/---

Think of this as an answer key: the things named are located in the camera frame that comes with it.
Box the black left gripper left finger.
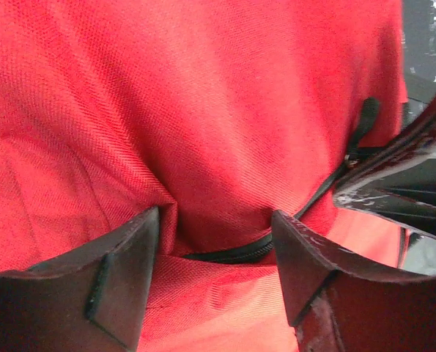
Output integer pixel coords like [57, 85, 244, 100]
[0, 208, 160, 351]

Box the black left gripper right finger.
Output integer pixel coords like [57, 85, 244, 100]
[271, 211, 436, 351]

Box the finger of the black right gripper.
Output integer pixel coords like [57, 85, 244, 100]
[333, 96, 436, 239]

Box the red backpack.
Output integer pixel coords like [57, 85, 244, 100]
[0, 1, 406, 351]

\---

From the line that contains "Box the finger of the black right gripper." through the final line of the material, copy every line exactly, including both ends.

Box the finger of the black right gripper.
Output integer pixel coords like [57, 85, 244, 100]
[333, 96, 436, 239]

Box the red backpack.
Output integer pixel coords like [57, 85, 244, 100]
[0, 1, 406, 351]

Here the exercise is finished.